Drive my Car
À chaque nouveau film, Ryusuke Hamaguchi continue de tracer une des filmographies les plus magistrales du cinéma moderne. C’est en 2015 que le public français avait pu faire sa connaissance, à l’occasion de la sortie de son gigantesque Senses, qui suivait une bande d’amies japonaises aux parcours opposés. On y découvrait alors un réalisateur et scénariste capable de sonder l’intime et les abysses intérieurs avec un soin rare, laissant le temps à ses personnages de respirer et d’exister au‑delà de la marche ininterrompue de la narration. Une mise à nu permise par des dialogues écrits avec une justesse rare et une dilatation salutaire du temps, le film dépassant aisément les cinq heures sans une seconde en vain. Cette rare magie est encore à l’œuvre dans son nouveau long métrage, Drive my Car, adapté de plusieurs nouvelles d'Haruki Murakami.
Excellent Hidetoshi Nishijima
La caméra d'Hamaguchi suit cette fois‑ci un acteur et metteur en scène japonais traumatisé par la disparition brutale de sa compagne (joué par l’excellent Hidetoshi Nishijima, qu’on avait peu vu depuis Dolls de Takeshi Kitano). Hanté par les regrets, il accepte de partir à l’autre bout du pays, du côté de Hiroshima, pour y monter une version d'Oncle Vania de Tchekhov à l’occasion d’un festival de théâtre. Mais pendant toute la durée de l’événement, on lui assigne contre son gré une jeune conductrice taciturne (Toko Miura, dont c’est le premier rôle au cinéma), chargée de l'accompagner dans tous ses déplacements en prenant le volant de sa voiture.

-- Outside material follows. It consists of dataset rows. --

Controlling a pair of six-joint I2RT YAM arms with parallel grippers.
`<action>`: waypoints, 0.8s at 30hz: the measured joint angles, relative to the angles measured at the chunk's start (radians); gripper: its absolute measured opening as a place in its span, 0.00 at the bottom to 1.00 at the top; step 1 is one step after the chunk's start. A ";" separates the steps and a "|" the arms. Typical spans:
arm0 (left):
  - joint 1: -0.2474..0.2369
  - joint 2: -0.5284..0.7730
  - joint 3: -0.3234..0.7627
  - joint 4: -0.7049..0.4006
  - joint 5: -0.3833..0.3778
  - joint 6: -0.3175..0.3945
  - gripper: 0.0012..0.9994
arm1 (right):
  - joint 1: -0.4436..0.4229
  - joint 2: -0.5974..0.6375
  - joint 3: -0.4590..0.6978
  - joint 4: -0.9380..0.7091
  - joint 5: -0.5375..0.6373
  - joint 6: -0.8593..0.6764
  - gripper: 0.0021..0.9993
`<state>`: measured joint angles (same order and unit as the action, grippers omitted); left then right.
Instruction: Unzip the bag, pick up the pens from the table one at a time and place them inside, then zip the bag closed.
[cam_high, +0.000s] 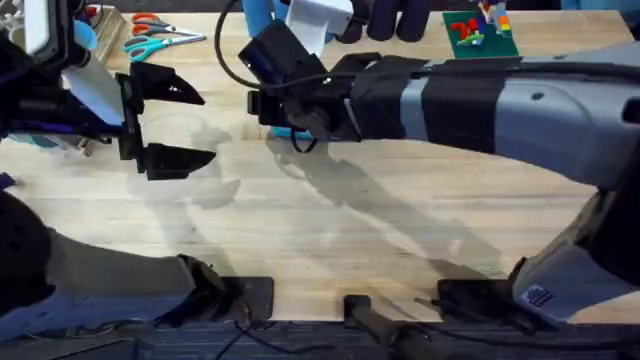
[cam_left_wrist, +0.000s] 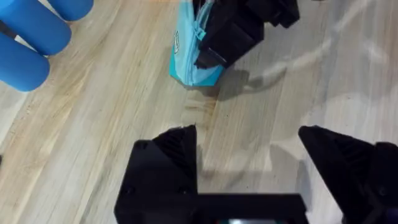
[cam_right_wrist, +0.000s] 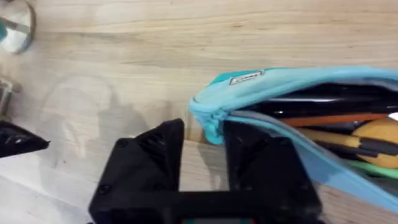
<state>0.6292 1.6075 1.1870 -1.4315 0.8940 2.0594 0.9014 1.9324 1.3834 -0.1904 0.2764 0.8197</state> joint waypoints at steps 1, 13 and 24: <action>0.000 0.000 0.000 0.000 0.000 0.000 0.99 | -0.002 0.000 0.000 -0.003 0.000 0.001 0.36; 0.000 0.000 0.000 0.000 0.000 0.000 0.99 | -0.007 0.000 0.000 -0.018 0.000 0.007 0.03; 0.000 0.000 0.000 0.000 0.000 0.000 0.99 | -0.007 -0.037 0.000 -0.021 0.000 -0.055 0.03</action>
<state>0.6292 1.6073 1.1870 -1.4315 0.8940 2.0594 0.8944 1.8952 1.3834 -0.2111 0.2764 0.7648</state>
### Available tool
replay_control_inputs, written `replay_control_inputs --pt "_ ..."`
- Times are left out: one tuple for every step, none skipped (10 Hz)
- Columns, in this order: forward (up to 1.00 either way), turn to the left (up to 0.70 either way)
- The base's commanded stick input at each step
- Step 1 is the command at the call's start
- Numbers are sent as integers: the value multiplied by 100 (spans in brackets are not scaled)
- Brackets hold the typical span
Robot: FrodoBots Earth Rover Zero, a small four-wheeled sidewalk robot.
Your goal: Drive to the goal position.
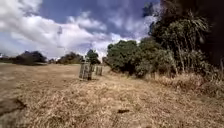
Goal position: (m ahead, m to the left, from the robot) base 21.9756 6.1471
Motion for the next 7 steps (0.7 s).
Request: replay_control_inputs --pt "70 -23" --pt "70 -13" --pt "70 -2" --pt "70 0" --pt "70 0" --pt "70 0" --pt "70 0"
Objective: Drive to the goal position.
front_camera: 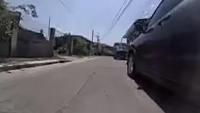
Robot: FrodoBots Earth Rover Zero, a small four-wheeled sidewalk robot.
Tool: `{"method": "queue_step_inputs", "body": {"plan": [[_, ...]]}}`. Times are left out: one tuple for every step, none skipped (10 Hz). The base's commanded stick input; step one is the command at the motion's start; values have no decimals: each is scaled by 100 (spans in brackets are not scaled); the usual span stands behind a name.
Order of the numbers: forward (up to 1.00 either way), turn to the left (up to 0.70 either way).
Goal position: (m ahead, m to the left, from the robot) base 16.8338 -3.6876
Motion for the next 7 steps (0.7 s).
{"method": "queue_step_inputs", "body": {"plan": [[100, 0], [100, 0], [100, 0], [100, 0], [100, 0], [100, 0], [100, 0]]}}
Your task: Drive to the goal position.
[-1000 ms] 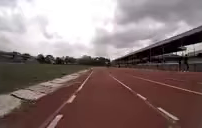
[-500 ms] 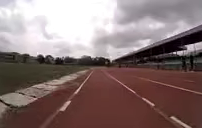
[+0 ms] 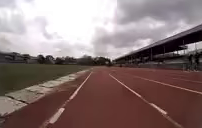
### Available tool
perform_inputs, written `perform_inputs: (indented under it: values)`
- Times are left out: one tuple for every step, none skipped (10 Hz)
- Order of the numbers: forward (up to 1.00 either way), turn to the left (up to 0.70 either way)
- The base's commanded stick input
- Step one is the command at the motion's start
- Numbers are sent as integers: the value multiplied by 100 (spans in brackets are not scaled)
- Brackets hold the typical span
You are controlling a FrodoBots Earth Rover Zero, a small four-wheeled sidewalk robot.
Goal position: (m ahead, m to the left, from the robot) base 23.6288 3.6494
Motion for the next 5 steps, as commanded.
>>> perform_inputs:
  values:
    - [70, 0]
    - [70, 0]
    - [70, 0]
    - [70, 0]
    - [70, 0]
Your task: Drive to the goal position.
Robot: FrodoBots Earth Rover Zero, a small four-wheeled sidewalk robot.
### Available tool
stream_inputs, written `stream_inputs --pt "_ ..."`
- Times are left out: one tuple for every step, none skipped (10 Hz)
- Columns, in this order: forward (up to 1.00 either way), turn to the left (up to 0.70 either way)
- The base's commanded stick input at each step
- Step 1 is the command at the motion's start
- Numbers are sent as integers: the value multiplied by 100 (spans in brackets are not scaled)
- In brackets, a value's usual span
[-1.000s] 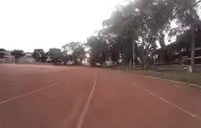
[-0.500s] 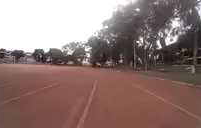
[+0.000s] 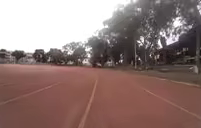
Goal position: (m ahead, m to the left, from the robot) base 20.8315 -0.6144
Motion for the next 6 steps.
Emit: stream_inputs --pt "50 0" --pt "50 0" --pt "50 0" --pt "50 0" --pt "50 0" --pt "50 0"
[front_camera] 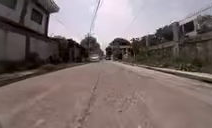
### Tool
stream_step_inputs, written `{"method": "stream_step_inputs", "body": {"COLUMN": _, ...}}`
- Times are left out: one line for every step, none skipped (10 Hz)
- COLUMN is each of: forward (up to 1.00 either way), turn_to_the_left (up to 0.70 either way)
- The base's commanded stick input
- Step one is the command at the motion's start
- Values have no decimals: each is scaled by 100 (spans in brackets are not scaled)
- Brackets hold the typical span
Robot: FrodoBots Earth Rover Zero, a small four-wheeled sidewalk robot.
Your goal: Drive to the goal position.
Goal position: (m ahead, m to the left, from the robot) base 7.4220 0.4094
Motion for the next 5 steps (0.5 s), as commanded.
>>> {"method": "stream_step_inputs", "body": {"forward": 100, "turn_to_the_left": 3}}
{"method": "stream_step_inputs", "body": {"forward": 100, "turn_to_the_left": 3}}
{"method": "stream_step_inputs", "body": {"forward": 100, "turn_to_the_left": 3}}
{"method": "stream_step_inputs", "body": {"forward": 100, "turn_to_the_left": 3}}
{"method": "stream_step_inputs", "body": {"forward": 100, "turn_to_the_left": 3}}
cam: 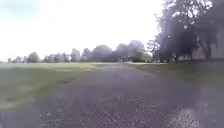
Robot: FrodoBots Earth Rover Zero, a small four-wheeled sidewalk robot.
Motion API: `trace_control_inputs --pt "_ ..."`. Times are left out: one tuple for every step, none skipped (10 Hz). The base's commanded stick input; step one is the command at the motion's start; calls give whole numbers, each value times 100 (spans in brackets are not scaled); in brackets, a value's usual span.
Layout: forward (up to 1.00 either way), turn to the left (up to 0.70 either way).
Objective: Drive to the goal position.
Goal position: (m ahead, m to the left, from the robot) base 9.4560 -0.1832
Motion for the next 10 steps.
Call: trace_control_inputs --pt "70 0" --pt "70 0" --pt "70 0" --pt "70 0" --pt "70 0" --pt "70 0" --pt "70 0" --pt "70 0" --pt "70 0" --pt "70 0"
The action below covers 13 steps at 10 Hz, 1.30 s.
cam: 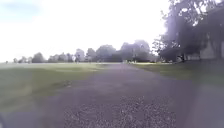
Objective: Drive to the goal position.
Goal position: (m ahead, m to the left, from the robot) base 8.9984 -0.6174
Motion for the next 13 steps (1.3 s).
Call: trace_control_inputs --pt "70 0" --pt "70 0" --pt "70 0" --pt "70 0" --pt "70 0" --pt "70 0" --pt "70 0" --pt "70 0" --pt "70 0" --pt "70 0" --pt "70 0" --pt "70 0" --pt "70 0"
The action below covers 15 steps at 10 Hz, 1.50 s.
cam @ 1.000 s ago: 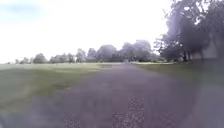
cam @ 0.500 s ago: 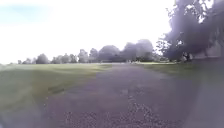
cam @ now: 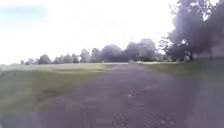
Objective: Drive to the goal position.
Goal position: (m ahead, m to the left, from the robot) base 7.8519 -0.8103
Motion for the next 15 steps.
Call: trace_control_inputs --pt "70 0" --pt "70 0" --pt "70 0" --pt "70 0" --pt "70 0" --pt "70 0" --pt "70 0" --pt "70 0" --pt "70 0" --pt "70 0" --pt "70 0" --pt "70 -1" --pt "70 -2" --pt "70 -11" --pt "70 -15"
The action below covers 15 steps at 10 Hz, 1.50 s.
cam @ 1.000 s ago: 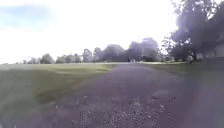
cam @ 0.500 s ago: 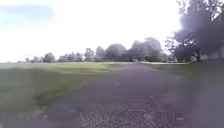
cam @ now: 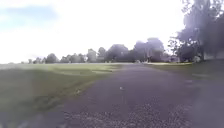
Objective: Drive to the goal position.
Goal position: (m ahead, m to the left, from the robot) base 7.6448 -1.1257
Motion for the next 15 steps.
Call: trace_control_inputs --pt "70 -19" --pt "70 -24" --pt "70 -24" --pt "70 -23" --pt "70 -23" --pt "70 -23" --pt "70 -22" --pt "70 -21" --pt "70 -8" --pt "70 -3" --pt "70 0" --pt "70 0" --pt "70 0" --pt "70 0" --pt "70 0"
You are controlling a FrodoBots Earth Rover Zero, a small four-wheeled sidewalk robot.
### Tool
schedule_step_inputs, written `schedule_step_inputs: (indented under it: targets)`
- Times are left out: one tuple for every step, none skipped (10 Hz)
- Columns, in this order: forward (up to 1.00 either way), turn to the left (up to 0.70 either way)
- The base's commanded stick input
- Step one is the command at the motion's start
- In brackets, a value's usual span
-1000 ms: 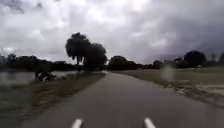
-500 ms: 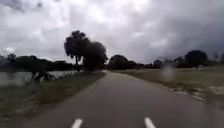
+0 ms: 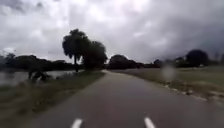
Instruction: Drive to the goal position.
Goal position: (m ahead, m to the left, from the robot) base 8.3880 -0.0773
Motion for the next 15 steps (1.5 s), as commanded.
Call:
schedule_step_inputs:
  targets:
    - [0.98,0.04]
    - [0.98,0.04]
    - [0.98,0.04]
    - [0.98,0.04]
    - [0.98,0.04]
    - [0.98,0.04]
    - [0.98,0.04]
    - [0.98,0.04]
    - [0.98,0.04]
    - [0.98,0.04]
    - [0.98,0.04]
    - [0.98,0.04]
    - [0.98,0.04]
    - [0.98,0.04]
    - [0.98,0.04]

La difficulté de communiquer ce qui nous hante
Présentée en quelques lignes, la trame de Drive my Car semble nous préparer à la rencontre inexorable entre ces deux âmes solitaires, recroquevillées dans le silence et le deuil. Mais chez Hamaguchi, les connexions humaines se méritent. Elles fleurissent lentement, à force de petits moments et de discussions éparses égrainés pendant trois heures qui passent pourtant en un instant. C’est donc au rythme des journées, ponctuées de trajets automobiles silencieux et de répétitions théâtrales, que nous emporte le film avec une belle patience, nous apprenant à aller vers ce duo passager‑conducteur, à le découvrir en épluchant chaque couche de leur personnalité, et avec lui toute une belle galerie de personnages secondaires, souvent touchants. L’occasion pour Hamaguchi de balayer de nombreux sujets chers à son cinéma : l’Autre comme écho de sa propre personnalité et la difficulté de communiquer ce qui nous hante, très joliment illustrée par la façon dont la pièce de Tchekhov est jouée dans le film, avec des acteurs venus de plusieurs pays qui déclament chacun dans leur propre langue.
Une pulsion de vie et de fuite
Et quand, finalement, la connexion se fait entre nos deux héros, le film bascule dans une superbe course pour rattraper le passé là où il était resté, le mettre enfin derrière soi et continuer d’avancer malgré tout. Une pulsion de vie et de fuite magnifiquement incarnée par les deux interprètes principaux, tout particulièrement Toko Miura, véritable révélation bouleversante derrière son visage mutique. La mise en scène d'Hamaguchi est alors à son meilleur, réussissant à habiter et investir l’espace confiné d’une voiture (travail admirable sur les lumières et le mixage sonore) pour en faire une bulle coupée du monde jusqu’à ce qu’elle éclate, enfin, dans le silence et le vide. Des moments de grâce que lui seul semble capable de capter avec autant d’intensité tranquille, et qui confirment définitivement sa place de nouveau géant dans la riche histoire du cinéma japonais.